Included in January 2008 Label Update:

The new labeling now includes these results in addition to supplementary information on the risk of venous thromboembolism in Ortho Evra Patch users in one of the original studies (based on 17 months of data on new cases). The updated label is in addition to the bolded warning added to the patch label in September 2006.

The FDA says it believes the patch to be a safe and effective contraceptive method when the labeling is followed and recommended that women who are at risk for serious blood clots should discuss the use of the Ortho Evra Patch versus other birth control options with their health-care providers.

The January 2008 Study:

The Boston Collaborative Drug Surveillance Program studied Ortho Evra patch use in women aged 15-44. The research measured the risk of non-fatal venous thromboembolism among users of the birth control patch to the risk among users of oral contraceptives that contained 30 mcg of ethinyl estradiol and the progestin levonorgestrel. The results uncovered that there was an approximate two-fold increase in the risk of venous thromboembolism among the Ortho Evra Patch users.

Bolded Warning Label Update (September, 2006):

The FDA included a bolded warning specifically stating that women who use the Ortho Evra Patch are exposed to about 60% more total estrogen in their blood than if they were taking a birth control pill containing 35 mcg of estrogen. The FDA explains because the hormones are processed by the body differently than hormones from birth control pills, women using the patch will be exposed to a higher percentage of estrogen. Increased levels of estrogen may increase the chances of side effects, including venous thromboembolism.

More on the September 2006 Label Update:

The FDA, therefore, changed the Ortho Evra label in September, 2006 to warn women of venous thromboembolism based on the results of two epidemiologic studies sponsored by Johnson and Johnson. Whereas one study, revealed that some women using the patch were at a two-fold greater risk of developing venous thromboembolism, the other study concluded that Ortho Evra Patch users were not at increased risk compared to women using birth control pills containing 30-35 mcg of estrogen and the progestin norgestimate.

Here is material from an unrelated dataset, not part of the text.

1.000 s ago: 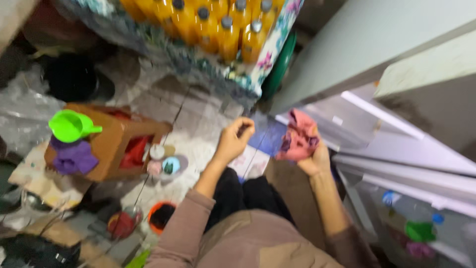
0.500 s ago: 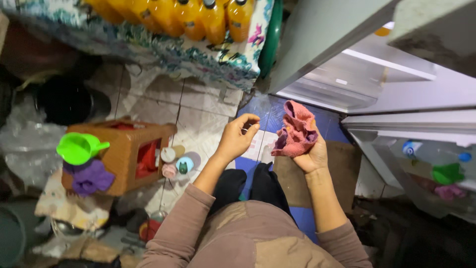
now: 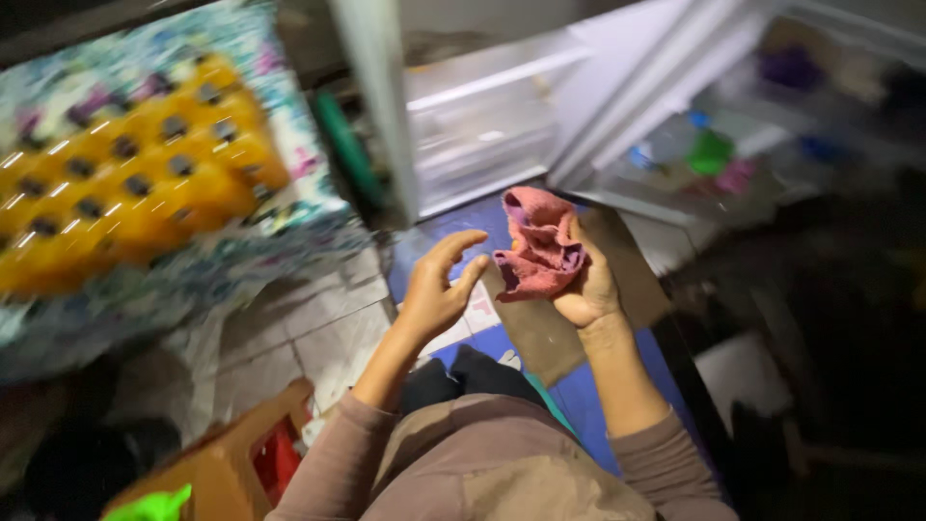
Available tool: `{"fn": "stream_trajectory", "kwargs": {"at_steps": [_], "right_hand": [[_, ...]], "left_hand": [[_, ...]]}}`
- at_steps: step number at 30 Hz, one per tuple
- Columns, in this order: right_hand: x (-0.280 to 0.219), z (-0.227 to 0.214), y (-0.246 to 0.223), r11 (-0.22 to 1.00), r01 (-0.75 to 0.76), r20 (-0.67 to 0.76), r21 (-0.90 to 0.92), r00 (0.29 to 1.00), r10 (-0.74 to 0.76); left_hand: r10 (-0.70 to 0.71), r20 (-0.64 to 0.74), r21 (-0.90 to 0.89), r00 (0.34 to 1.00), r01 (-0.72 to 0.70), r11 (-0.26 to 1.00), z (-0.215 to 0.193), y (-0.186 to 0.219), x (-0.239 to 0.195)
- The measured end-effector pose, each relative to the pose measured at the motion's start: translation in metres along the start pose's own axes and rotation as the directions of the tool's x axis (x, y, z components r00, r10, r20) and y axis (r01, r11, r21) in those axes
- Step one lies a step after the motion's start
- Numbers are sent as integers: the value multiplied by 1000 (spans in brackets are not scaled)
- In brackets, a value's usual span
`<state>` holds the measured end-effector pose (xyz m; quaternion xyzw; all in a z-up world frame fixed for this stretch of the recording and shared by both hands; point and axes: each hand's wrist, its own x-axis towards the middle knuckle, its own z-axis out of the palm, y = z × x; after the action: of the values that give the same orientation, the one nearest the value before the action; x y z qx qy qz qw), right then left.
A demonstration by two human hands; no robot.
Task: The person wipes orange juice bottles with a pink cloth and places them into a refrigerator. The person also arranges bottles on a table and opens the refrigerator door multiple times to store the bottles.
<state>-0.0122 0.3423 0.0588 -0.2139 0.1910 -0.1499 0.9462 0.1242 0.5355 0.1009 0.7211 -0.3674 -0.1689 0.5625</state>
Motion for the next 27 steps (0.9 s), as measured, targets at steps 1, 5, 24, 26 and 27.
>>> {"fn": "stream_trajectory", "kwargs": {"at_steps": [1,5,24,26,27], "right_hand": [[-12,-9,-14,999,54,-12,7,998,-54],[-75,-41,-69,996,71,37,51,997,-73],[-387,-150,-171,675,729,-389,-117,591,-706],[-407,-145,-168,579,791,-437,-197,458,-774],[-415,-141,-164,564,721,-541,-401,311,-781]], "left_hand": [[8,59,-12,998,-7,1000,11,10,6],[159,279,17,947,-170,985,68,50,23],[532,808,-267,254,-647,714,374,169,9],[519,844,-286,137,-703,651,403,179,7],[516,852,-292,89,-738,608,418,184,5]]}}
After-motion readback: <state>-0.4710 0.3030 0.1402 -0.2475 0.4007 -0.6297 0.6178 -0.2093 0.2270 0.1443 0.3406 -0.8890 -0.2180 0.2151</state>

The November 2005 Label Update:

The FDA added information to the Ortho Evra Conytaceptive Patch label in November 2005; at this time, the FDA warned about the increased exposure to estrogen (based on drug blood levels) seen in women using the birth control patch compared with oral contraceptives that contained 35 micrograms of ethinyl estradiol.

Source:

FDA. (2008, Jan.). Ortho Evra (norelgestromin/ethinyl estradiol) Information. Accessed 1/28/08.